BTW, the guy quoted in the OP is a software engineer, not an economist or an accountant or someone who understands the issue.

Toro I actually read what you stated there.

First I have one question. You stated that the real debt should be counted as unfunded liabilities+debt. Did the debt grow under Clinton if you use this definition as unfunded liabilities grew? I do believe you should take the logic all the way to the rightful conclusion. If you say that the debt didn't increase because of accounting gimmicks you should remove all of them and thus include the unfunded liabilities (not saying you didn't). Also I think that a surplus or deficit should be measured GDP wise, because that just makes more sense especially in this type of monetary system. Trade deficits aka. true debt should not be forgotten either.


Second thing is that I find your logic a bit flawed in some cases. For example you made a kind of funky comparison in there. You compared social security trust fund investing into government bonds and a private enterprise doing the same.
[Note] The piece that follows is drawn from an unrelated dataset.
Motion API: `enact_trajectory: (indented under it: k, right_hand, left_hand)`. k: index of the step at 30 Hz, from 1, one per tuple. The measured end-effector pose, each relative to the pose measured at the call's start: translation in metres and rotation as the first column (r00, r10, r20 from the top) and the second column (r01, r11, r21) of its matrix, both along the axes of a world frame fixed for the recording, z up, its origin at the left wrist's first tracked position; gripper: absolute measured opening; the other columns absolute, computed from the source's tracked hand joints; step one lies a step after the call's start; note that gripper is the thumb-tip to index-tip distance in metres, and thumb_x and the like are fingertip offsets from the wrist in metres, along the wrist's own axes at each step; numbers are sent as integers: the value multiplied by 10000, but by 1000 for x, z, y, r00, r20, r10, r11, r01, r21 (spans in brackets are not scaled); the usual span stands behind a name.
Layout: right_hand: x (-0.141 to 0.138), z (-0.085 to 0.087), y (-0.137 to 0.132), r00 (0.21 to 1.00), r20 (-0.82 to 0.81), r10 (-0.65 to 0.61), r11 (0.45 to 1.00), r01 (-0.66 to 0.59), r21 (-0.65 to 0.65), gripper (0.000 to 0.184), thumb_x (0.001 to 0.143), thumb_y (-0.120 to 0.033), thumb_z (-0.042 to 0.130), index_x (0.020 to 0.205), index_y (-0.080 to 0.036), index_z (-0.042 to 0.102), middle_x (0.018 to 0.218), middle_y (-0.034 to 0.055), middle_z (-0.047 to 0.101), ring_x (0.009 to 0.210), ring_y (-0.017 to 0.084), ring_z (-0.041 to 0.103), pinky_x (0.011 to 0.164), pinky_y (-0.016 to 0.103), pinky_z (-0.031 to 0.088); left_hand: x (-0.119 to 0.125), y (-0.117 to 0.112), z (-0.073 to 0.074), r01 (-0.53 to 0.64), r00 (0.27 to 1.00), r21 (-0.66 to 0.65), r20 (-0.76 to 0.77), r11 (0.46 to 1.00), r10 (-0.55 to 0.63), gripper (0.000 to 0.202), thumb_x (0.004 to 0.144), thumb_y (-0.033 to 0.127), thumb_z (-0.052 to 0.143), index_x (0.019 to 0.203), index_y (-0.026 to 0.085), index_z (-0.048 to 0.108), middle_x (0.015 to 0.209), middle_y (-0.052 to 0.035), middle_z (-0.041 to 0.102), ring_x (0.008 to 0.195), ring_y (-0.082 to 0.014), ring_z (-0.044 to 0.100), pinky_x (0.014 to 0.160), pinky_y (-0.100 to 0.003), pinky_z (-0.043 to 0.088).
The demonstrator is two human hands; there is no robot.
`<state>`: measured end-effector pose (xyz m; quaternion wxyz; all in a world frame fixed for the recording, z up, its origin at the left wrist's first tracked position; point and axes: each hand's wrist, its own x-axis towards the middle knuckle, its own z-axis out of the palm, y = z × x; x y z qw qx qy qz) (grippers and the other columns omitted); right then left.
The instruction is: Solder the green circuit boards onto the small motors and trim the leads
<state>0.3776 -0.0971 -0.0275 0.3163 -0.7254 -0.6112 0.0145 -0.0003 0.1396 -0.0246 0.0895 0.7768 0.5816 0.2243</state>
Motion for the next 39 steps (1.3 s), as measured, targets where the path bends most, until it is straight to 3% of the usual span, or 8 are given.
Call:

This is an invalid comparison. You should instead be comparing SS investing into government bonds and a private insurance enterprise investing into it's own debt. This is the proper way to compare it and is why the whole thing is called ponzi scheme. It's entirely different to "invest" into your own debt than to invest into someone else's debt. One man's asset is one man's liability, and in hands of private enterprise government debt is an asset. It IS fundamentally different for a private corporation to own government debt than for the government to own it by itself.

Government "investing" into it's own debt is a pay as you go plan. Not a funded retirement plan. Most governments nowadays are pretty cautious of this model. European countries mostly use mixed model where for example 50% of the premiums are put aside and invested and 50% paid to the current retirees. In countries like Sweden you can actually invest some of that money yourself.

A valid argument is that the government did not run an operating surplus, i.e. if you exclude payroll taxes and disbursements out of the trust funds. However, we refer to the "surplus" as all money coming into the government and all money going out. Thus we ran a surplus. That is why public debt declined.

I would be the first to admit that SS is a flawed, and frankly bad model. No other pension fund I know of invests 100% in government bonds. If we ran it like a real pension fund, and if people wanted to invest their own savings, we would be much better off. But yes, as it is currently configured, SS is exactly like a pension fund that invests 100% in government bonds except that it cuts out the middleman and invests the money for you. You are correct in that it is like a company issuing debt to its pension plan but that doesn't mean the economics are any different. It's a bad plan, but a company that issues $100 million of bonds to the market or issues a $100 million credit to the pension fund, the economics are exactly the same to the balance sheet of the company. Economically, the company nor the government are "owing it themselves." They are owing it to the plan participants.
 
Ah, this again.

If it's a myth, then where did those $300 checks that Bush sent us come from?
 
Clinton had several years of a budget surplus. When the spending in your annual budget is a smaller number than the amount of revenue you take in that year then you have a budget surplus.

It's really not that complicated.
 
Cons will believe anything their leaders tell them. They even believed that Willard was going to win in a landslide.